2. Some land of Bal Singh respondent No. 5(hereinafter to be called the Landlord) was declared as surplus, being in excess of the permissible limit, under the provisions of the Punjab Security Land Tenures act, 1953(hereinafter to be called the Punjab Act). The petitions in both these writ petitions were resettled on a part of the land so declared surplus under the Punjab Act and the rules framed thereunder. According to the provisions of the Punjab Act, the landlord continued to be the owner of the land which had been declared surplus and thus the petitioners after resettlement became his tenants. As the landlord refused to accept rent from the petitioners, the latter filed applications on 5-5-1970 and 14-5-1970 under Section 14-A (iii) of the Punjab Act for the deposit of rent. In order to defeat the attempt of the petitioners, the landlord submitted an application on 7-9-1970 under Section 9 of the Punjab Act for the ejectment of the petitioners on the ground that they had failed to pay rent without sufficient cause. In this application arrears of rent had been claimed for Kharif 1968 to Rabi 1970. In the applications filed by the petitioners, rent as claimed to be due from them was deposited under the orders of the Assistant Collector, Revenue, on 25-9-1970 and subsequently the arrears of rent as ordered were deposited. However, in the proceedings initiated by the landlord for the ejectment of the petitioners, an order of ejectment was passed by the Assistant Collector on 7-4-1971 with a finding that the petitioners had failed to pay the rent regularly without sufficient cause. Appeals filed by the petitioners against the above order failed and were dismissed by the Collector by his order dated 11-1-1972. Another attempt made by the petitioners in revision before the Additional Commissioner also failed and the revision petitions were dismissed on 26-6-1973. Further revisions by the petitioners were also dismissed by the learned Financial Commissioner by the impugned orders son 21-11-1974. The orders of ejectment by the Asstt. Collector, the Collector and the Addl. Commissioner are respectively marked as Annexures P. 1, P. 2 and P. 3. It is the impugned order, Annexure P. 4, of the learned Financial Commissioner in each petition which has been challenged.

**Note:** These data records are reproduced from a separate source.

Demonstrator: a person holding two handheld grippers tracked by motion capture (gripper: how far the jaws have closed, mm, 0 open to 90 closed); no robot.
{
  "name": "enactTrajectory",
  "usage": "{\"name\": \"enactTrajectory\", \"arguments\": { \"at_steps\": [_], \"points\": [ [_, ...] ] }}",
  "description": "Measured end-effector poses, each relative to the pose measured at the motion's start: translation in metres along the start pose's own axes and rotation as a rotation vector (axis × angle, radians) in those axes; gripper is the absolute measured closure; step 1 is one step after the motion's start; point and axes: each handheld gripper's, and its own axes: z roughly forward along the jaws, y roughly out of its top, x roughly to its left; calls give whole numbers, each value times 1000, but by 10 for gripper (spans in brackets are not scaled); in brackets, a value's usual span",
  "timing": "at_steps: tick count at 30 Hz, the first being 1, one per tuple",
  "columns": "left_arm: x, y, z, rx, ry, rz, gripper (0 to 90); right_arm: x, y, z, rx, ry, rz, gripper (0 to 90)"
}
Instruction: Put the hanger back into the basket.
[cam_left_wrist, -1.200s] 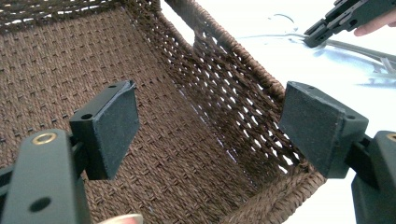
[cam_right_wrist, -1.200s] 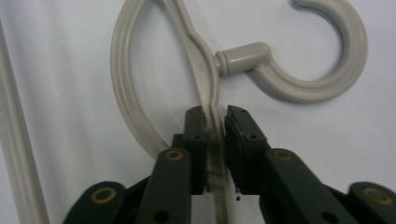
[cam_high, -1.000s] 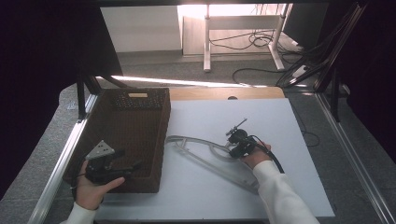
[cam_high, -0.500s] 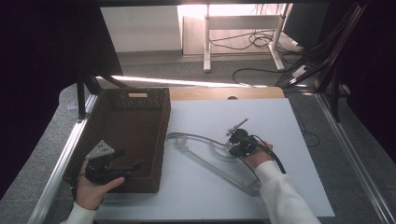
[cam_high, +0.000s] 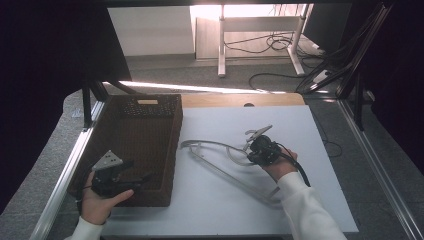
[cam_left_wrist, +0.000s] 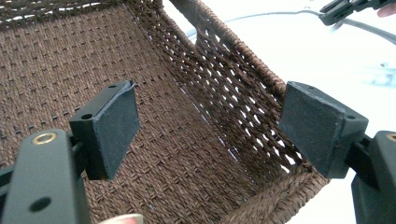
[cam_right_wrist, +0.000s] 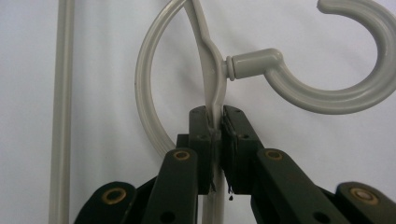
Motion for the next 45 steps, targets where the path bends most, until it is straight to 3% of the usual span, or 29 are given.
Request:
{"name": "enactTrajectory", "arguments": {
  "at_steps": [14, 32, 45],
  "points": [
    [1, -1, 0, 2, 0, -5, 198, -2, 4, -31, -125, 19, -26, 827],
    [1, -1, 1, 3, -1, -3, 198, -4, 8, -65, -213, 21, -25, 828],
    [1, 1, -2, -8, -3, -3, 199, -4, 12, -93, -295, 63, -36, 828]
  ]
}}
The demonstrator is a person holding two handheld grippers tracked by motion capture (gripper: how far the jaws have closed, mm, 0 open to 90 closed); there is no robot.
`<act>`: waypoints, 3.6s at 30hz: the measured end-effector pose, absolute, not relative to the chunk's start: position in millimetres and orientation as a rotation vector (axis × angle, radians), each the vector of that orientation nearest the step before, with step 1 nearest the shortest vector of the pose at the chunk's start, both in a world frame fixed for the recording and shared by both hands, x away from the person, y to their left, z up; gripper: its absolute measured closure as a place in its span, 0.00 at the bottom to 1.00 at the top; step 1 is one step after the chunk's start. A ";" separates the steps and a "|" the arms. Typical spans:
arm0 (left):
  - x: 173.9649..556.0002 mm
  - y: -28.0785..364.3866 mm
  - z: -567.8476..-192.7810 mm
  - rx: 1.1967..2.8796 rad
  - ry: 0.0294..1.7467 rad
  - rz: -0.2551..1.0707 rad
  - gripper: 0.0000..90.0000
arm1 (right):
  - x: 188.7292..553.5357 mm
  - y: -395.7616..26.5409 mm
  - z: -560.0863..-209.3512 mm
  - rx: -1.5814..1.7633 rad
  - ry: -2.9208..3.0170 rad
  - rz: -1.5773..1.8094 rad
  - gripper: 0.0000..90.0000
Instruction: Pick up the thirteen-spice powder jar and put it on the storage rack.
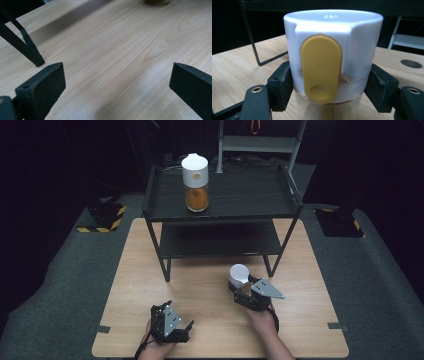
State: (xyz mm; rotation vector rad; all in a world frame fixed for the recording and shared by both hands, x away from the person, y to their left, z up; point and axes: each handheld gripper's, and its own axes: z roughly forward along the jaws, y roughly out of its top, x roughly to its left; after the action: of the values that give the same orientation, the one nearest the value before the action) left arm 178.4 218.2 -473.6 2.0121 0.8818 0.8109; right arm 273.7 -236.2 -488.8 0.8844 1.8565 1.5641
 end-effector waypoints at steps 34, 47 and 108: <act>178.7 219.3 -473.6 2.011 0.878 0.807 0.01 | 217.9 -272.1 -425.3 0.746 1.727 1.649 0.34; 178.6 219.9 -473.9 2.008 0.877 0.808 0.01 | 201.3 -273.4 -383.7 0.689 1.665 1.687 0.34; 178.3 221.9 -474.6 2.005 0.862 0.803 0.01 | 234.5 -264.3 -268.9 0.664 1.502 1.685 0.34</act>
State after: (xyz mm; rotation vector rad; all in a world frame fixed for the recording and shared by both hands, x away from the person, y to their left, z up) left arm 178.3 221.9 -474.6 2.0045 0.8620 0.8025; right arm 234.5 -264.3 -268.9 0.6642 1.5018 1.6850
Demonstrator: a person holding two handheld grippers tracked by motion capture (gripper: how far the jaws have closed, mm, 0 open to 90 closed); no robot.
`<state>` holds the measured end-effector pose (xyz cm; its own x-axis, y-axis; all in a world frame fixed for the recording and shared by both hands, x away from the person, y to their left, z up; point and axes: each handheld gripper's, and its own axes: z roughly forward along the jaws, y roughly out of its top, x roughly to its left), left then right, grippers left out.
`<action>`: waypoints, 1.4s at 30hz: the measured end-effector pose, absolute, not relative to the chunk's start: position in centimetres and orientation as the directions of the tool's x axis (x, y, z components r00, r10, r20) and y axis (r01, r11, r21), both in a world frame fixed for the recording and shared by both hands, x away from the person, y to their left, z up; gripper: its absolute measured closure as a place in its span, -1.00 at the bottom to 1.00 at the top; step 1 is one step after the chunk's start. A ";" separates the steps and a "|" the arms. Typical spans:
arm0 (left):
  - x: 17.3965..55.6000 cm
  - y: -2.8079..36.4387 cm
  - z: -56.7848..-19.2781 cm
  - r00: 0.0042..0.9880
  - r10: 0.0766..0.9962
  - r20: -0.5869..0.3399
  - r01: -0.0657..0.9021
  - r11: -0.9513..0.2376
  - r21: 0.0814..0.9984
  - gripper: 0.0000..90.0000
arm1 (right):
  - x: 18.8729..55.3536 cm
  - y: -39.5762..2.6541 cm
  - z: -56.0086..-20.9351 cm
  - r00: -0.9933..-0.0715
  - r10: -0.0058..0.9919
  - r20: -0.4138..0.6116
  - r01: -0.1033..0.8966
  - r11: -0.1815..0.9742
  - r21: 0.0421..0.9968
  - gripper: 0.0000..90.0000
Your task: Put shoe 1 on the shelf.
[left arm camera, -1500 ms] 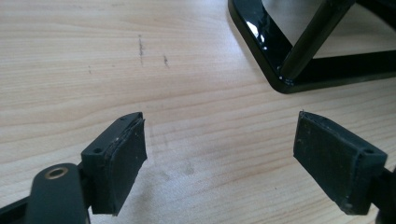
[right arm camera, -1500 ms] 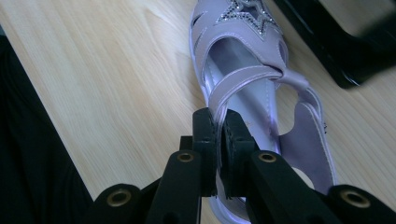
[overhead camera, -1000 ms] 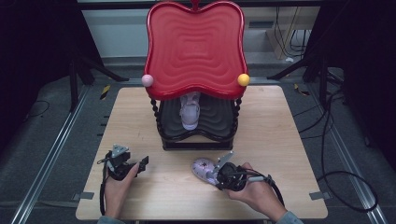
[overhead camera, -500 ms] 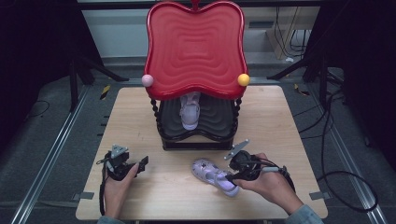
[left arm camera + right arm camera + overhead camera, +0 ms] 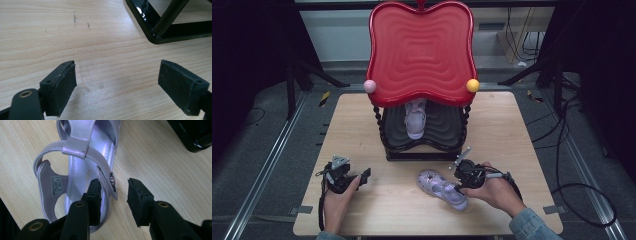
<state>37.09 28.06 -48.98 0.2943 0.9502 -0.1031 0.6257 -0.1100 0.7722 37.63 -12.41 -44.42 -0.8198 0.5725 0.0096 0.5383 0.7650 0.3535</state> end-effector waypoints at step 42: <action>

3. It may be mentioned here that Dalip Singh petitioner in C. W. 113 of 1975 continued to be in possession of the land dispute as a result of the stay order issued by the Motion Bench. However, in the writ petition filed by Swaran Singh, petition filed by Swaran Singh, petitioner in c. W. 81 of 1975, though dispossession was stayed by the Motion Bench in the first instance, but that order was subsequently vacated and Swaran Singh petitioner is, therefore, not in possession of the land at present.
4. Before the learned Financial Commissioner, the order of ejectment by the authorities below was challenged by the petitioners on two grounds. Firstly, that the petitioners were not liable to be ejected as they had not failed to pay the rent regularly, rather the landlord refused to accept the rent presented by them, and consequently the petitioners submitted an application before the Assistant Collector for deposit of arrears of rent before the application for their ejectment was filed by the landlord, and in pursuance of the order of the Assistant Collector rent due was duly deposited. Secondly, that the order of ejectment was inoperative according to Section 17 of the Punjab Land Reforms Act, 1973(hereinafter to be called the new Act). The learned Financial Commissioner did not agree with either of the contention of the petitioners and held that Section 17 of the new Act was not applicable as the provisions of the Punjab Act were not inconsistent with any provisions of the new Act regarding ejectment of tenants on the ground of non-payment of rent. Regarding arrears of rent, it was held that all the three authorities below had concurrently given a finding of fact that both the petitioners had made default in the payment of rent regularly without sufficient cause and that this finding of fact could not be interfered with in revision.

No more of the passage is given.